Start of DATA PROVIDED

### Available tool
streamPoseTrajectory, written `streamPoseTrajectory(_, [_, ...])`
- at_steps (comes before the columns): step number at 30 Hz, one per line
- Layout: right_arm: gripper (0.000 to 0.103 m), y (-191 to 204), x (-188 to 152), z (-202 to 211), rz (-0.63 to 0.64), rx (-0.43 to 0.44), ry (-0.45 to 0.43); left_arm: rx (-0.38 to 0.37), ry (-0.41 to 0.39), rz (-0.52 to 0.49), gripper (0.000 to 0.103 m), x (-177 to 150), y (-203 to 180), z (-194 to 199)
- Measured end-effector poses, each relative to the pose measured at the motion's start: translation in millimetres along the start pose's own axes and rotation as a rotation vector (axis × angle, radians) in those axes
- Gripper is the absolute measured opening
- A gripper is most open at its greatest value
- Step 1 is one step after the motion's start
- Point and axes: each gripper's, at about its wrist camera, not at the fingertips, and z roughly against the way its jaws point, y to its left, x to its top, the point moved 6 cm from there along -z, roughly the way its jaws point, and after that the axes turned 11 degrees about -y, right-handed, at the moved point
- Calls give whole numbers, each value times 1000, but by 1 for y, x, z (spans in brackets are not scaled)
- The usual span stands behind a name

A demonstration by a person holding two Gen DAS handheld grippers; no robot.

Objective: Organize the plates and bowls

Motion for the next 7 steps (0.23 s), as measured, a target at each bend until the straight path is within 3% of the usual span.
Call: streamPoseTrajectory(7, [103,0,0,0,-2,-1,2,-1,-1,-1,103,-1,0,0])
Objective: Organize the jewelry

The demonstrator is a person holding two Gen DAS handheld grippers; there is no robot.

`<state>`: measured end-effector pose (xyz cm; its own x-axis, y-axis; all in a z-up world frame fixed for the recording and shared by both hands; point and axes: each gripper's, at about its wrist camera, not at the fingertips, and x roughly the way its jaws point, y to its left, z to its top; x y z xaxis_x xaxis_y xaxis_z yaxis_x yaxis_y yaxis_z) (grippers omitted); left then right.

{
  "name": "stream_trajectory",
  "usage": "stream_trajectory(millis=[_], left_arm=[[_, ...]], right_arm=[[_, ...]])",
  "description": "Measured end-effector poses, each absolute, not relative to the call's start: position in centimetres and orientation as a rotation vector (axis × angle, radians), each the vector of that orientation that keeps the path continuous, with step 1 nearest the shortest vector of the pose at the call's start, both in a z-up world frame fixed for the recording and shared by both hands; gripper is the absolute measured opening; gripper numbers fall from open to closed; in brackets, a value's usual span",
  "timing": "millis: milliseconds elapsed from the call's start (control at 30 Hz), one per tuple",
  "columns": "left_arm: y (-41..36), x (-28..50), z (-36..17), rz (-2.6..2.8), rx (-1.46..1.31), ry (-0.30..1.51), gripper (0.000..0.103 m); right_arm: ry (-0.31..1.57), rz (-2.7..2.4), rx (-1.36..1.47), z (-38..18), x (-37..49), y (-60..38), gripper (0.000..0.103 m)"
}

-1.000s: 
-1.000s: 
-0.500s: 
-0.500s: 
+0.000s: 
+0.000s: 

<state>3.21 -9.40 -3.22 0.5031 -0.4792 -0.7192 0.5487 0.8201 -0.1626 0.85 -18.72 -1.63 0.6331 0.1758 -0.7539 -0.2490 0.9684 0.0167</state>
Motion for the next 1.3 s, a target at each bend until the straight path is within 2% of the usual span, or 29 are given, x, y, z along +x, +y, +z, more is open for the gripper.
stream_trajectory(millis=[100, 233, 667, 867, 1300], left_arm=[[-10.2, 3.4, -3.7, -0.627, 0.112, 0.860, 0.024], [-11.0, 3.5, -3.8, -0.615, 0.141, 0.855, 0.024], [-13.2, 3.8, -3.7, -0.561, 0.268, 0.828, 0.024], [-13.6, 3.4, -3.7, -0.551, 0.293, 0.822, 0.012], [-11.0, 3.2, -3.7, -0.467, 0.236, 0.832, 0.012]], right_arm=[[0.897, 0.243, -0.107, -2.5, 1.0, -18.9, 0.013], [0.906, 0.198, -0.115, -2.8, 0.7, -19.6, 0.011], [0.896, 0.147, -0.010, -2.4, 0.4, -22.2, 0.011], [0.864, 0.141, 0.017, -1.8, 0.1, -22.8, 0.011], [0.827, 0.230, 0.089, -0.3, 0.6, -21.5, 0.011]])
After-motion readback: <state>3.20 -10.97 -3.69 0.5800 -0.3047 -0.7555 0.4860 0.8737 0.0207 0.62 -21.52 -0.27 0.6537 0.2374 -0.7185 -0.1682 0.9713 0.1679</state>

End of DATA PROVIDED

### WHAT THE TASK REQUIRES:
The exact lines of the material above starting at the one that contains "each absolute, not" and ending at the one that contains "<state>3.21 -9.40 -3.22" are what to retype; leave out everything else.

### RESPONSE TO THIS EXERCISE:
  "description": "Measured end-effector poses, each absolute, not relative to the call's start: position in centimetres and orientation as a rotation vector (axis × angle, radians), each the vector of that orientation that keeps the path continuous, with step 1 nearest the shortest vector of the pose at the call's start, both in a z-up world frame fixed for the recording and shared by both hands; gripper is the absolute measured opening; gripper numbers fall from open to closed; in brackets, a value's usual span",
  "timing": "millis: milliseconds elapsed from the call's start (control at 30 Hz), one per tuple",
  "columns": "left_arm: y (-41..36), x (-28..50), z (-36..17), rz (-2.6..2.8), rx (-1.46..1.31), ry (-0.30..1.51), gripper (0.000..0.103 m); right_arm: ry (-0.31..1.57), rz (-2.7..2.4), rx (-1.36..1.47), z (-38..18), x (-37..49), y (-60..38), gripper (0.000..0.103 m)"
}

-1.000s: 
-1.000s: 
-0.500s: 
-0.500s: 
+0.000s: 
+0.000s: 

<state>3.21 -9.40 -3.22 0.5031 -0.4792 -0.7192 0.5487 0.8201 -0.1626 0.85 -18.72 -1.63 0.6331 0.1758 -0.7539 -0.2490 0.9684 0.0167</state>

The exercise requires nothing else.